Five factor model personality factors moderated the effects of an intervention to enhance chronic disease management self-efficacy

Center for Healthcare Policy and Research, Department of Family and Community Medicine, University of California Davis School of Medicine, Sacramento, California 95618, USA.
British Journal of Health Psychology (Impact Factor: 2.7). 10/2008; 14(Pt 3):473-87. DOI: 10.1348/135910708X360700
Source: PubMed


Peer led interventions can enhance patient self-efficacy for managing chronic illnesses, but little is known regarding the moderators or duration of their effects. We hypothesized Homing in on Health (HIOH), a variant of the Chronic Disease Self-Management Program, would be most effective in patients high in neuroticism and low in extraversion, openness, agreeableness, and/or conscientiousness.
Analysis of data from subjects (N=415) enrolled in an ongoing randomized controlled trial.
Regression analyses were conducted to explore whether Five Factor Model (FFM) personality factors moderated the effects of HIOH, delivered in subjects' homes or via telephone, on disease management self-efficacy. Data were collected at 6 time points over the course of 1 year.

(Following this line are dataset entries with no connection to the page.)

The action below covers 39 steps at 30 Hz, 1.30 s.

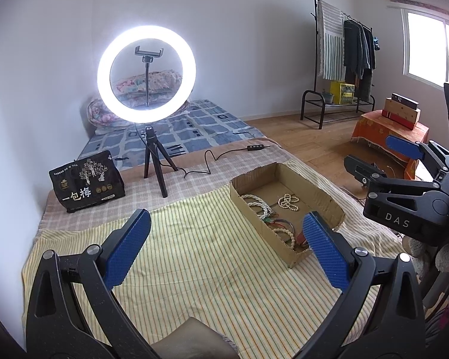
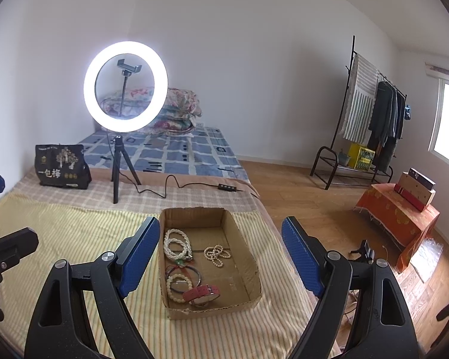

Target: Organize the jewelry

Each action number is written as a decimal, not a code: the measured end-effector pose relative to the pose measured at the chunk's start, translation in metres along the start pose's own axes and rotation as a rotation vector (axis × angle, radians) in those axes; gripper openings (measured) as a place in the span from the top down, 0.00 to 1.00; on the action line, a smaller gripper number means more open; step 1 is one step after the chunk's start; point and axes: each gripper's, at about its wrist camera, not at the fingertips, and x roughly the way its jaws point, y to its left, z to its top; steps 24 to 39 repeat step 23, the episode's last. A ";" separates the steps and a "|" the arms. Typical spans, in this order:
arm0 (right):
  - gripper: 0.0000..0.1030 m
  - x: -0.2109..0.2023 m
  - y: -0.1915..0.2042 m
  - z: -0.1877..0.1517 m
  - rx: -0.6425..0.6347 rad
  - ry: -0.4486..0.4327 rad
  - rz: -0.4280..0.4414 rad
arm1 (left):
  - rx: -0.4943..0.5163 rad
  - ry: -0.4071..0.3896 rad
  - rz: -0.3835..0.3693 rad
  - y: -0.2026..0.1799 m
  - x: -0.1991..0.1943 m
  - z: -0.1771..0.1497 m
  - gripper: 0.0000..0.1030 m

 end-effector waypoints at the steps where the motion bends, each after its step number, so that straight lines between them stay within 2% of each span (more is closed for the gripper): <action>1: 0.19 0.000 0.000 0.000 0.000 0.000 0.000 | 0.001 0.000 0.000 0.000 0.000 0.000 0.00; 39: 0.19 0.000 0.004 0.001 -0.025 0.002 -0.002 | 0.031 -0.017 0.011 -0.006 0.000 0.003 0.00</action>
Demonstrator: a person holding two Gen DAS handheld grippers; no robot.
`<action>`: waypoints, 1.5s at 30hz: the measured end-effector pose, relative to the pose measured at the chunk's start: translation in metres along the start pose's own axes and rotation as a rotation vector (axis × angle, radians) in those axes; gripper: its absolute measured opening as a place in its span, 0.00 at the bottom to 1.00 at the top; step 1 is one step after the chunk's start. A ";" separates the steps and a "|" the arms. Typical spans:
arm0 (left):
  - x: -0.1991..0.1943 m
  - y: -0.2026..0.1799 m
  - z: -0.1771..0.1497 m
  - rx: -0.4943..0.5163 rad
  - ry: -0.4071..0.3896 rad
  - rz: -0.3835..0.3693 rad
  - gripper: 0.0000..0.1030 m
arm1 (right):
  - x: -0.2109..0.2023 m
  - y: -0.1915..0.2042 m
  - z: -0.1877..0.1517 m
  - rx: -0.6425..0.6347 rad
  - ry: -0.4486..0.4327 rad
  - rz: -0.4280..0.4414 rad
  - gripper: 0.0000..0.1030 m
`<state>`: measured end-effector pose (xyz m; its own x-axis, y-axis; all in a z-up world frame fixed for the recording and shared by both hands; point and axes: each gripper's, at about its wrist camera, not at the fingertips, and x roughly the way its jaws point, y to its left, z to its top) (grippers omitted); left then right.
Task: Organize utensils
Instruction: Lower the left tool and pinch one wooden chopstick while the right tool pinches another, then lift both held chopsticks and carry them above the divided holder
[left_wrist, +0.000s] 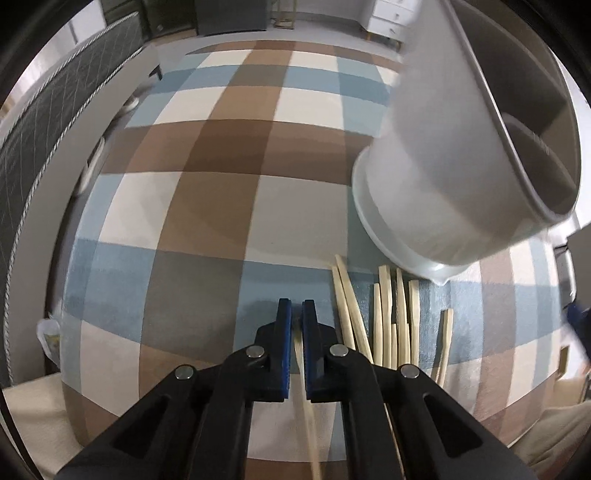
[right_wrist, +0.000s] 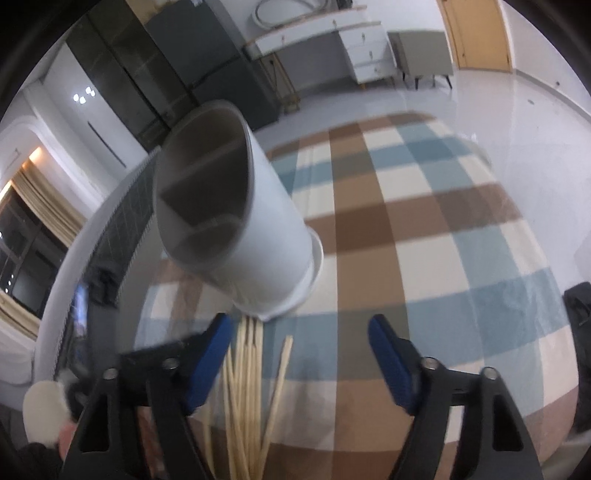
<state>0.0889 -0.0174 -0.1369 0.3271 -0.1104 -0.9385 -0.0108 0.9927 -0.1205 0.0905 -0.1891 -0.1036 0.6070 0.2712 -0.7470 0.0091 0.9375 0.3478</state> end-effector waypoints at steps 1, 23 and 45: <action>-0.004 0.003 0.000 -0.017 -0.009 -0.012 0.01 | 0.005 -0.001 -0.002 0.002 0.027 -0.002 0.61; -0.072 0.058 0.037 -0.260 -0.171 -0.230 0.00 | 0.082 0.040 -0.012 -0.159 0.297 -0.198 0.29; -0.013 0.039 0.023 -0.080 0.030 -0.042 0.65 | 0.025 -0.007 0.009 0.045 0.051 -0.058 0.05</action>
<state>0.1056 0.0244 -0.1222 0.3000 -0.1548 -0.9413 -0.0733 0.9801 -0.1846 0.1126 -0.1909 -0.1191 0.5634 0.2288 -0.7938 0.0793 0.9415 0.3276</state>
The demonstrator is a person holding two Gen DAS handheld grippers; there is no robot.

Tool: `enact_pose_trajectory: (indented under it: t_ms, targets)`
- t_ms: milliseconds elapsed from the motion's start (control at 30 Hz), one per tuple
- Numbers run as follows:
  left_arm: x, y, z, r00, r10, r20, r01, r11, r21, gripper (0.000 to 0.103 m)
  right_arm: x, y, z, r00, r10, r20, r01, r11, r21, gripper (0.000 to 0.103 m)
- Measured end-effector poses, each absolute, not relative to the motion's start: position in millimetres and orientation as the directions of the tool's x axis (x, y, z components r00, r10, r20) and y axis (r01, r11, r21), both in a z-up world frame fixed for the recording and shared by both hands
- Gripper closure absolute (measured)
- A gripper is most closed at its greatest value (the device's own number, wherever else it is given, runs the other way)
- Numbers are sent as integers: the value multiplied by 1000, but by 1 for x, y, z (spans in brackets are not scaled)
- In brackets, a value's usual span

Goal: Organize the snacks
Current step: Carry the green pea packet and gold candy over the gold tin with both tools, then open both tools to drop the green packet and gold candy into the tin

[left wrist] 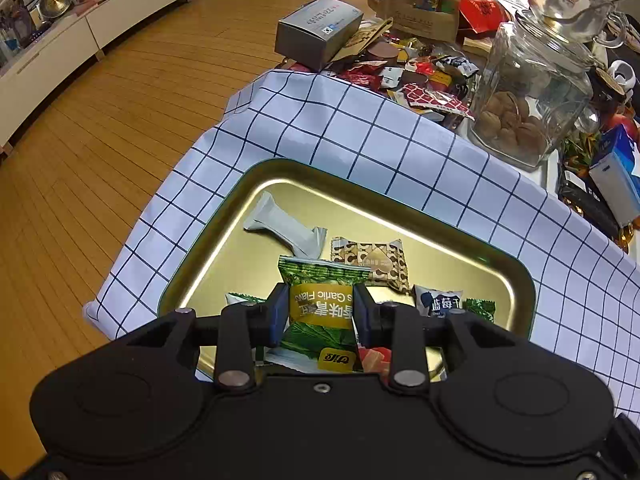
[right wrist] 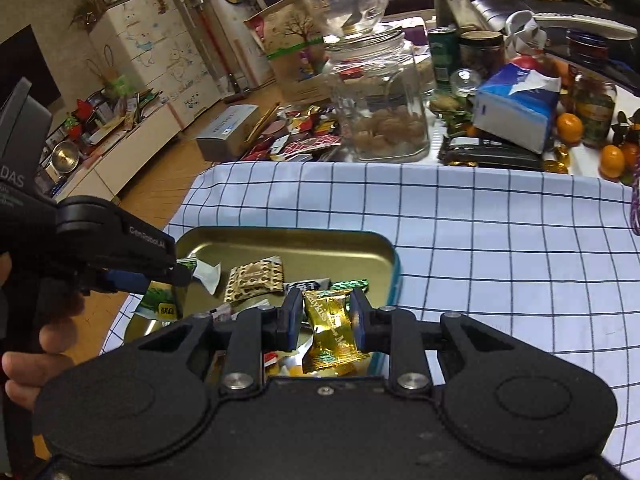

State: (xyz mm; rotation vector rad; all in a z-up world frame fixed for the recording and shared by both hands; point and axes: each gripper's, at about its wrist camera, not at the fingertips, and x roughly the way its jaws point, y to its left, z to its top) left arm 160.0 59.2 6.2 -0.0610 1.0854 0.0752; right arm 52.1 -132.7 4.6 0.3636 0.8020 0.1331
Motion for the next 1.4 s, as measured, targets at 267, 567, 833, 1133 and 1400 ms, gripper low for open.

Compared with control and telephone HIOH, home HIOH significantly increased self-efficacy, an effect peaking at 6 weeks and fully attenuating by 1 year. Moderation analyses revealed the benefit was confined to patients higher in neuroticism and/or lower in conscientiousness, agreeableness, and extraversion.
A peer led intervention to enhance disease management self-efficacy had only short-term effects, and FFM personality factors moderated those effects. Measuring personality factors in chronically ill individuals may facilitate targeting of self-management interventions to those most likely to respond.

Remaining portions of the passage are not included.